Thirty-six athletes withdrew from a Siberian track meeting when drug testers arrived
Thirty-six athletes withdrew from a Siberian track meeting when drug testers arrived Reuters file photo

Thirty-six athletes pulled out of a Siberian track meeting when drug testers arrived, prompting an urgent review by Russia's athletics federation.

They withdrew from the Siberian Indoor Championships in Irkutsk when officials from Russia's anti-doping agency, Rusada, turned up at the two-day event.

A dozen competitors produced doctor's notes to explain their absence, but the rest - men, women, boys and girls - simply missed their events.

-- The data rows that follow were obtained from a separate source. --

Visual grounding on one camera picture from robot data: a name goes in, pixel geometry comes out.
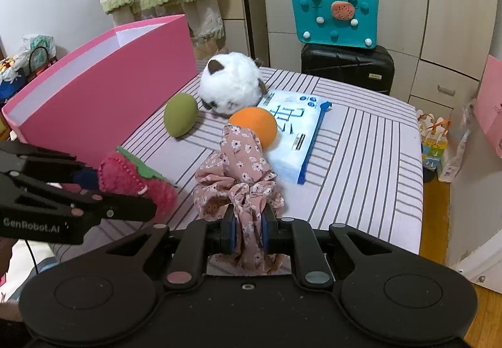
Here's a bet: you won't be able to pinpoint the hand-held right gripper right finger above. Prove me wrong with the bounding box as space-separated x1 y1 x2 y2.
261 210 398 291

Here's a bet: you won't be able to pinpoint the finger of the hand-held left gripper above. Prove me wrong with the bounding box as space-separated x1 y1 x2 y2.
0 141 99 192
8 171 158 222

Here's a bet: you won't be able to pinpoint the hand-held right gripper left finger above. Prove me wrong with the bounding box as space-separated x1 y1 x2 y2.
105 210 238 291

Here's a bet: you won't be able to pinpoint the red strawberry plush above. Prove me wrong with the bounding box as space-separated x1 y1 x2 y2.
98 147 179 221

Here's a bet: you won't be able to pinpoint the pink floral scrunchie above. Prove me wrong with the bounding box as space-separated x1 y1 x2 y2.
195 124 285 276

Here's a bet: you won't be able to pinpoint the pink cardboard box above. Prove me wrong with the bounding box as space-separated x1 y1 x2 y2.
2 14 199 172

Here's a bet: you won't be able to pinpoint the orange egg sponge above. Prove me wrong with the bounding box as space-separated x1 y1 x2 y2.
228 107 278 150

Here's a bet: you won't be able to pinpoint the blue white wipes pack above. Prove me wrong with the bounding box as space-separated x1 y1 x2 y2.
257 89 334 185

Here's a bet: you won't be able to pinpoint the green egg sponge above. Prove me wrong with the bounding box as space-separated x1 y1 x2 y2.
164 93 199 138

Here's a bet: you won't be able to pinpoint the white brown plush toy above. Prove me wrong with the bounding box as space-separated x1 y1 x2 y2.
198 52 269 116

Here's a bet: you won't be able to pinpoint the striped tablecloth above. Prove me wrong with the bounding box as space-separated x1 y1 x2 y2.
51 66 424 266

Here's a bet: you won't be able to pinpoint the white green plastic pack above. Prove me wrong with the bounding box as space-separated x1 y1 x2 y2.
21 34 57 58

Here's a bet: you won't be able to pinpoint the black suitcase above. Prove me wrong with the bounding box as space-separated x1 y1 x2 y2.
301 43 395 95

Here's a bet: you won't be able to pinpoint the colourful gift bag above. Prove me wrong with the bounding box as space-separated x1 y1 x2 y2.
416 110 450 172

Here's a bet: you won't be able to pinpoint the white fluffy pants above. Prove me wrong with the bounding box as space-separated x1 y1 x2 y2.
112 0 225 40

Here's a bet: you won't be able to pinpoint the clear plastic packet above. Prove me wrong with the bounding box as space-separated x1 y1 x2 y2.
438 101 471 182

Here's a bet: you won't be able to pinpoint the teal felt handbag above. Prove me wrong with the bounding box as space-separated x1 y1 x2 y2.
291 0 379 48

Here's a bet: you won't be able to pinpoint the black cable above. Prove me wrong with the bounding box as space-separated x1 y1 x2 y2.
24 240 40 275

The 2015 world 110m hurdle champion Sergey Shubenkov, a Russian who now competes as a neutral athlete, tweeted: "Doping control drove in. Is that why a couple of dozen withdrew before the beginning?"

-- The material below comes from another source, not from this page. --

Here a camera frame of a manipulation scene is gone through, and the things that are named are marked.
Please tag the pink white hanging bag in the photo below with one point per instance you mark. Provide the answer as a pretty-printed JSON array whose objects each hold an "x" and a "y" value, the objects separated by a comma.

The Russian Athletics Federation said its disciplinary committee has begun an internal inspection into the withdrawals.

President of the federation Dmitry Shlyakhtin told news agency Tass that doping at regional Russian events was still a problem.

He said: "Our suspicions that the doping situation is not successful in all regions has increased even more but I cannot say that the athletes have withdrawn from the competition because they used illegal drugs until the relevant documents have been received."

Russian athletes have been banned from competing at international meetings since November 2015 after evidence of state-sponsored doping was uncovered.

Thirty-nine Russian athletes who were given lifetime Olympic bans following doping violations at the 2014 Sochi Winter Games will have their cases heard at the Court of Arbitration for Sport in Geneva on Monday (22 January).

In total 43 Russians were banned for doping offences at the Sochi games, with 42 lodging appeals.

Maxim Belugin, who was part of the bobsleigh teams which finished fourth at the games, is the only athlete not to have fought against his sanction.